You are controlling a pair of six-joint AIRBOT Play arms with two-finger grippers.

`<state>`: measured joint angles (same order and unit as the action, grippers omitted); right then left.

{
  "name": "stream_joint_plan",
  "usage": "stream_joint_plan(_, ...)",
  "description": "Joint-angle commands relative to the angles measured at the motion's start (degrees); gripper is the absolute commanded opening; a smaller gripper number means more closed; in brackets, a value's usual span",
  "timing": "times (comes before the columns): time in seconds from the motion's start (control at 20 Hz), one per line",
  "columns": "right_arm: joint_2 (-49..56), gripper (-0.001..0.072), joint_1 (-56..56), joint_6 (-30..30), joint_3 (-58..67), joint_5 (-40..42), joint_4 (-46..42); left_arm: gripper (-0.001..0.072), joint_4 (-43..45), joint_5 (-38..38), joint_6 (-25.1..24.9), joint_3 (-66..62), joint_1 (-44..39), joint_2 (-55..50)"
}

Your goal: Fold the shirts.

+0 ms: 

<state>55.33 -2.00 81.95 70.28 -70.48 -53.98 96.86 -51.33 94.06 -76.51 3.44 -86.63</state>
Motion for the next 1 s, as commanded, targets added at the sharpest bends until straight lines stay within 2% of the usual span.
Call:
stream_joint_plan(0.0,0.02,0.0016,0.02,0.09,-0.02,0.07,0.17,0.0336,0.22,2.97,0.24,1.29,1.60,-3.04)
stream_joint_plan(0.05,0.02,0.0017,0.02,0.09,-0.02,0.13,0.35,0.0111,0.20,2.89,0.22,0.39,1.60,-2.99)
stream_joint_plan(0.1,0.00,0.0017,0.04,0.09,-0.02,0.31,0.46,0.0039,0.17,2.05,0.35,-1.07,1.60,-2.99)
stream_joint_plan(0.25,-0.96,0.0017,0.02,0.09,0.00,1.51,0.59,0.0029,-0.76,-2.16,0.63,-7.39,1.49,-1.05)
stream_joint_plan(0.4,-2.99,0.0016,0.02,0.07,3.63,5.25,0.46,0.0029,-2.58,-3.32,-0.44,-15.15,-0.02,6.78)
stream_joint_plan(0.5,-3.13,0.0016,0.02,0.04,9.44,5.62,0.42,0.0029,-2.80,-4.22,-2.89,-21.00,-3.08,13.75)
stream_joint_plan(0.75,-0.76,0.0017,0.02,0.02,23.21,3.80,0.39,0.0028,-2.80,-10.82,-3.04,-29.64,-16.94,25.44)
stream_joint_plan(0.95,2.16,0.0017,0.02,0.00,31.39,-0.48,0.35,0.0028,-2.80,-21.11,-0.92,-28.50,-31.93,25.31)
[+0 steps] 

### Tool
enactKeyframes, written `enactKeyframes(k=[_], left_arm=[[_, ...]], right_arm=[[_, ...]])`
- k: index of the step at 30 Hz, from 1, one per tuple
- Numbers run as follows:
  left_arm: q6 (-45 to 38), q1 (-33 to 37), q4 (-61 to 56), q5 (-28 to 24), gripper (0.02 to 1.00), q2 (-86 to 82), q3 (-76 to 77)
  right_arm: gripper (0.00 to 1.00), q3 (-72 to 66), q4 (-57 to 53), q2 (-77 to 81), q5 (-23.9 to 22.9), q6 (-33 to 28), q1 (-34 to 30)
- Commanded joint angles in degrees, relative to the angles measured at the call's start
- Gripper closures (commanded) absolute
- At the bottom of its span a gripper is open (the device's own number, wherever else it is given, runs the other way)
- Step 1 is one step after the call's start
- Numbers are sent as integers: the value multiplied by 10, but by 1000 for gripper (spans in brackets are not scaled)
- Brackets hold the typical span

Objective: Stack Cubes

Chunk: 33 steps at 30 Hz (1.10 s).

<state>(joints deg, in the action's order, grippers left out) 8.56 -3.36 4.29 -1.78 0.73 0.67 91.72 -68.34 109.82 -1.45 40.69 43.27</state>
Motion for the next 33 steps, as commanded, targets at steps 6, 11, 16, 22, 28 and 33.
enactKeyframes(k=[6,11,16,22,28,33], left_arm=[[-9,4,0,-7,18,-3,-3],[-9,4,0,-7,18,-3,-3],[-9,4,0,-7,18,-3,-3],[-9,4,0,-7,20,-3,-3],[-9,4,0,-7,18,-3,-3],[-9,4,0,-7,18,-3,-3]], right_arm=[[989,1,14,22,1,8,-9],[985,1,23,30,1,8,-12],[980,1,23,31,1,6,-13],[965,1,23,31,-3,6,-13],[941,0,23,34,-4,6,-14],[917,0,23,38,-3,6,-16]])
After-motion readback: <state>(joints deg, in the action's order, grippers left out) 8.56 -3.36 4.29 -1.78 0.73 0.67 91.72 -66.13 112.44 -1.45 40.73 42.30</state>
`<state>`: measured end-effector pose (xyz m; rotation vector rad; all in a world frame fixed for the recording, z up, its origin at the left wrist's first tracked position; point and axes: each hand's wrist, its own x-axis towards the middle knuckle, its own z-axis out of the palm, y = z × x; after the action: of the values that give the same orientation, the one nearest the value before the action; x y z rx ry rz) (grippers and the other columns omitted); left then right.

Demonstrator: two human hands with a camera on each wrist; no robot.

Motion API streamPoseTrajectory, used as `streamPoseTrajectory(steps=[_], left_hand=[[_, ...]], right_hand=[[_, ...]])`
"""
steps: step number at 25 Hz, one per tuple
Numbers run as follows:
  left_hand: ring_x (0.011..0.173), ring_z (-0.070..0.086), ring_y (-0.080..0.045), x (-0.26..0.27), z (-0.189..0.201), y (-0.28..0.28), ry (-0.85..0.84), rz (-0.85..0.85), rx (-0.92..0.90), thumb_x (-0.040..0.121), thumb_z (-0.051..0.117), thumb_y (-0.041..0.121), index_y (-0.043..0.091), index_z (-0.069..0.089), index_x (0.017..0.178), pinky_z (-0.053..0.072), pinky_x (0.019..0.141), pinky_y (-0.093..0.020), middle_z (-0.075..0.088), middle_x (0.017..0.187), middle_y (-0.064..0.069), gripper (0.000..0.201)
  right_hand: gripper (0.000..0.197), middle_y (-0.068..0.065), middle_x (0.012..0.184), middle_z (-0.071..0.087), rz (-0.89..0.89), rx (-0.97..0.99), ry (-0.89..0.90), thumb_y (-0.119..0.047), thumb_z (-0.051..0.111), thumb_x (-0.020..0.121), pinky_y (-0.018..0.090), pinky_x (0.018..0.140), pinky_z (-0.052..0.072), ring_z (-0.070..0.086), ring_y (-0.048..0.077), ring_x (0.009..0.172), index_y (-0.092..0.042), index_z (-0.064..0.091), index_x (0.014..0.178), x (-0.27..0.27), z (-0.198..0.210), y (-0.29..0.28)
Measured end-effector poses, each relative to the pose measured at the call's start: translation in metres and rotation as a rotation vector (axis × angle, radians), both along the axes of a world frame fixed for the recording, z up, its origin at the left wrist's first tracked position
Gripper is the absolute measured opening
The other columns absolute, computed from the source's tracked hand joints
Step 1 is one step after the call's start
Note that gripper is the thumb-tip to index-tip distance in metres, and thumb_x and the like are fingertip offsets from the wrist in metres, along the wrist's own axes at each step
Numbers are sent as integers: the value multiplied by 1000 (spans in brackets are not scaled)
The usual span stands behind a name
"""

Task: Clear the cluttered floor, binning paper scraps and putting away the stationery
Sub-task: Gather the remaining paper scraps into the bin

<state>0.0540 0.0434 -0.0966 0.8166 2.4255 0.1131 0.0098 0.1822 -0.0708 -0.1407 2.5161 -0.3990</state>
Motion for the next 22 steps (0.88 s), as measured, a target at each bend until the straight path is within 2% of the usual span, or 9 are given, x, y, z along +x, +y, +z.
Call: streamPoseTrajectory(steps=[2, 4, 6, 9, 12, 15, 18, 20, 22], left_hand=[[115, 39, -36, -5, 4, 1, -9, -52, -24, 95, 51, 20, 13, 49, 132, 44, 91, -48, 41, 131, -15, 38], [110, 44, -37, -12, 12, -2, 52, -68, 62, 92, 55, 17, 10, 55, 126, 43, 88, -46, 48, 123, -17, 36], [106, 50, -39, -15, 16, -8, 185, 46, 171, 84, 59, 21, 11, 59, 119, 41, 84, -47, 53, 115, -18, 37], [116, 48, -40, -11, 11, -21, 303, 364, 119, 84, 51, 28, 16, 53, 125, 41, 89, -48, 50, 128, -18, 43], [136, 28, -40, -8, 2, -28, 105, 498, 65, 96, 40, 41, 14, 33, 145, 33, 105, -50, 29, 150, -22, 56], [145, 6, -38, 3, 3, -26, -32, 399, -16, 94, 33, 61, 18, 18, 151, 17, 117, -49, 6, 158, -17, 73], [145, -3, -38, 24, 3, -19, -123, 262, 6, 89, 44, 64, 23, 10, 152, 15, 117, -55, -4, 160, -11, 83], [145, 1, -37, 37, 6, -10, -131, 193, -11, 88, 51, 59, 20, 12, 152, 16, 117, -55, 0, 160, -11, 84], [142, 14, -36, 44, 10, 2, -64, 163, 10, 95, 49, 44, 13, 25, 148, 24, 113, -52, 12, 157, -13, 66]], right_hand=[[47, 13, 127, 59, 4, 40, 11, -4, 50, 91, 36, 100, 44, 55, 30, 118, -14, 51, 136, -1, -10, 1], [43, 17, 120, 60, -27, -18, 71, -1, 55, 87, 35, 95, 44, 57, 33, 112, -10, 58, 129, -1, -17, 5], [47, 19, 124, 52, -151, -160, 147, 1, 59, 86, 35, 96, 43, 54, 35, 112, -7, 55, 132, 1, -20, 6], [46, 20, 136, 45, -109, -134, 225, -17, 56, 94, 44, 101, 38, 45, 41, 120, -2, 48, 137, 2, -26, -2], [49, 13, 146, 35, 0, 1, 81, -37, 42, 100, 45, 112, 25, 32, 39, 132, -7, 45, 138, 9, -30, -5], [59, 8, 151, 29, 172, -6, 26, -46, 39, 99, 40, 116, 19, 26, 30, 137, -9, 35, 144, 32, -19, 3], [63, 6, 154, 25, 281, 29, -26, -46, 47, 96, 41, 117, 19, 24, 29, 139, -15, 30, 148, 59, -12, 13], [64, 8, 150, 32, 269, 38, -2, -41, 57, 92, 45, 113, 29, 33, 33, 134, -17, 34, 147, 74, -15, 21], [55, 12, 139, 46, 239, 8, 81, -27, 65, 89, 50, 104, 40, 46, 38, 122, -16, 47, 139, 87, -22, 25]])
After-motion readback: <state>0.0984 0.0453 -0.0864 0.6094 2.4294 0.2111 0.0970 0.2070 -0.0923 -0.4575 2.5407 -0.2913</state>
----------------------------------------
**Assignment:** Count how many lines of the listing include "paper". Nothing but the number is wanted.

**Solution to the problem:** 2